*Excerpts from a dataset*:
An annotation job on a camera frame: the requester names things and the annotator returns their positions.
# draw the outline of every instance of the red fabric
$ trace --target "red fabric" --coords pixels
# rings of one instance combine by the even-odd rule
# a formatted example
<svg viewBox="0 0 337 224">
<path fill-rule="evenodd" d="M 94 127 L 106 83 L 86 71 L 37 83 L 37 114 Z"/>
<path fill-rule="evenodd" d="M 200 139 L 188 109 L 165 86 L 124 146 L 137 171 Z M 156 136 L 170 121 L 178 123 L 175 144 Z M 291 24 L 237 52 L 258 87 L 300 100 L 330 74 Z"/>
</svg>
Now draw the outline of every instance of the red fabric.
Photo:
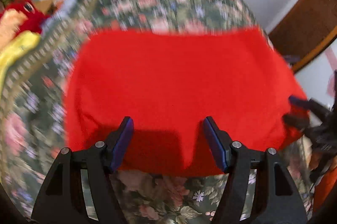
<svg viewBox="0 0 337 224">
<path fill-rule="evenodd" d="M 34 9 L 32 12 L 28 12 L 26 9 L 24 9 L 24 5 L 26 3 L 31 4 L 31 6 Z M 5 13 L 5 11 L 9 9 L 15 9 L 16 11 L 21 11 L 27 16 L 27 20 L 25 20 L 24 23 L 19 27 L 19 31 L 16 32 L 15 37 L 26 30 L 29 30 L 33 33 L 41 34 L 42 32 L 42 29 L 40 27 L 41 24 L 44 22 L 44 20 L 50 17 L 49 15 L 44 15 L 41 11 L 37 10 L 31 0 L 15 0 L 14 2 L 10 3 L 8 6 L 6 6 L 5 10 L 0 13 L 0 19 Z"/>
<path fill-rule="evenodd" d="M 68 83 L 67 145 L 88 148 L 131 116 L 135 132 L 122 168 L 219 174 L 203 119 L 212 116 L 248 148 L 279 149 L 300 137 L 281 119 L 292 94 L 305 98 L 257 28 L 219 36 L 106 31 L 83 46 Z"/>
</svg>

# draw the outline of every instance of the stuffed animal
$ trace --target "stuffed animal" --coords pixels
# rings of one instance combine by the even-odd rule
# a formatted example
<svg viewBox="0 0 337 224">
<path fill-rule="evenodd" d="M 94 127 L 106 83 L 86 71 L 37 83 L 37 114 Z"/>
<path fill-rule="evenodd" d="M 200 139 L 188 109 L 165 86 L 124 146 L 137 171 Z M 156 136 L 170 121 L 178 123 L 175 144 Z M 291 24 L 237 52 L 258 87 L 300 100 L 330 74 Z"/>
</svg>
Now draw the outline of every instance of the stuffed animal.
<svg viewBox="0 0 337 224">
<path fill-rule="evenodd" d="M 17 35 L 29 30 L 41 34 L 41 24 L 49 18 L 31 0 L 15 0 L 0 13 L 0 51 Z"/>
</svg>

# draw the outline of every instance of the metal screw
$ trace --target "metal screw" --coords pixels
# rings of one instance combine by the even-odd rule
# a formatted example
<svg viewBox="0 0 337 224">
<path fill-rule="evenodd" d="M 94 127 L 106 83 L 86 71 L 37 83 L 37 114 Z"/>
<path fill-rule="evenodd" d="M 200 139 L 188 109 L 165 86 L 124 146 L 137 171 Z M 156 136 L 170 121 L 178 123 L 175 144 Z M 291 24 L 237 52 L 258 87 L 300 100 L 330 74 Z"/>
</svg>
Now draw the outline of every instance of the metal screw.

*ASSIGNMENT*:
Whichever lines of the data include the word "trace", pull them out.

*FINAL ANSWER*:
$ trace --target "red fabric" --coords pixels
$ trace --target "stuffed animal" --coords pixels
$ trace --target "metal screw" --coords pixels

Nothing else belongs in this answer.